Ewing sarcoma (ES) is a malignant tumor arising from bone and soft tissue in children, adolescents, and young adults (CAYA). Most ES patients already have tumor cells spread (metastasis) to other organs such as lung and bone at the time of diagnosis. Despite the intensive treatment including surgery, radiation, and chemotherapy, only approximately one out of four patients with metastatic ES will survive 5 years. More effective and new therapeutic approaches are desperately needed to improve survival of these patients.

These new approaches likely will come from a better understanding of why and how ES tumor cells spread. CD47 is a protein highly expressed on many types of tumor and sends out a “don’t eat me” signal to the immune cells, mostly macrophages (the white blood cell that kills bacteria in infection sites), so that tumor cells can escape macrophage killing and spread to other organs. Additionally, tumor cells turn down the expression of “eat me” signals, a protein called calreticulin (CRT), as another way to escape macrophage killing.
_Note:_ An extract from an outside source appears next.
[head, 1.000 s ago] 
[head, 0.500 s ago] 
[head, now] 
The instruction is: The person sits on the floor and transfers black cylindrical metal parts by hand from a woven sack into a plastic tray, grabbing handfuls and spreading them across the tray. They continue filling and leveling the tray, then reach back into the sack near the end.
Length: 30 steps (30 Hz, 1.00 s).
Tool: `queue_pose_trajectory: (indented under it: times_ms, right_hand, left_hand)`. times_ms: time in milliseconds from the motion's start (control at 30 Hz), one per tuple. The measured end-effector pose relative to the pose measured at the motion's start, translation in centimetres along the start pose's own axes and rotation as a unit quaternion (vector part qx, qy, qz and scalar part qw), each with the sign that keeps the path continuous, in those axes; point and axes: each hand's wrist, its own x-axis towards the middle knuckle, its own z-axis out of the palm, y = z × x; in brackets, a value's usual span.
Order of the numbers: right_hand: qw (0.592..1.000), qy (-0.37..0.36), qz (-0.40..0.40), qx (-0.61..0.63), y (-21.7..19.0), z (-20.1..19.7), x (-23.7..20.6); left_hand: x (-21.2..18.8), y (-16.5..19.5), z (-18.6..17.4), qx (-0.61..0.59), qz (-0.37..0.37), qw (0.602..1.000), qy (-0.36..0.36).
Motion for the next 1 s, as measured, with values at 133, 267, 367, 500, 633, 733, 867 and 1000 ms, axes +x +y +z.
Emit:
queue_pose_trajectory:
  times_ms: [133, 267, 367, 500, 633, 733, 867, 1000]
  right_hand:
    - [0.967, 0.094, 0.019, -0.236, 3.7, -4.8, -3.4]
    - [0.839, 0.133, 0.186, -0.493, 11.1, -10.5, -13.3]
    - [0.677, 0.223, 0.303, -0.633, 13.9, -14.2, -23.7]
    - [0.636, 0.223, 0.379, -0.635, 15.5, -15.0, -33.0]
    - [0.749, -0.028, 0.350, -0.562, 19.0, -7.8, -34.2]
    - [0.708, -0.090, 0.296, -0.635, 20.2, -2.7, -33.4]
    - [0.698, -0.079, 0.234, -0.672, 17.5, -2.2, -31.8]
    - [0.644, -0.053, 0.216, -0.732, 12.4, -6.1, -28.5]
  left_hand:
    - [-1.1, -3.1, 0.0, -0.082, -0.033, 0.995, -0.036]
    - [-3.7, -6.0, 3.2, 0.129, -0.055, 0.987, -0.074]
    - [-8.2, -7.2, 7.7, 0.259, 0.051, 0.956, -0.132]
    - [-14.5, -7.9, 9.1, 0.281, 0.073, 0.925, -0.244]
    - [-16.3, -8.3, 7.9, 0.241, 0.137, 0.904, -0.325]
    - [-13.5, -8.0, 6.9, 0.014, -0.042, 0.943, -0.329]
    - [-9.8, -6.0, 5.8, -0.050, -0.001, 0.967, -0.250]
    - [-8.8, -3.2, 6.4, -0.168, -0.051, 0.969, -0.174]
Recent findings from our group and others show that CD47 expression level on ES cells is high and associated with poor patient outcome, whereas CRT is not expressed on most cases of ES. In this proposal, we will test whether blocking CD47 and at the same time inducing CRT expression work together to effectively boost macrophage killing and inhibit ES tumor progression/spreading, and therefore serve as a new effective approach to improving the outcome of CAYA patients with metastatic ES.

 

Project Goals

Therapy improvement in Ewing sarcoma (ES) has essentially stalled for the past 30 years, in large part due to the treatment failure to prevent the tumor spreading to other organs, called metastasis. Children with metastatic disease have dismal survival (<25%) and desperately need new effective therapies. One of our immediate project goals is to evaluate the effectiveness of new approaches to preventing ES growth and spreading by maximizing immune cell (macrophage) killing of ES cells.

Another immediate goal of our project is to better understand what genes and proteins in ES cells are important in macrophage-associated ES spreading and how the other immune cells in the patients’ immune system play a role in this process. We believe that we have the appropriate and unique tools and techniques to reach these goals. The treatment regimens we will test in this proposal are either currently used in the clinic treating ES patients or under clinical/preclinical testing in patients/animals with other diseases and have shown to be safe, tolerable and effective.

The successful completion of our short-term goals will help us reach our long-term goal, which is to rapidly move these novel therapeutic approaches into a clinical testing and improve the outcome of children, adolescents, and young adults with advanced (metastatic) ES, who are in desperate need of new effective therapy.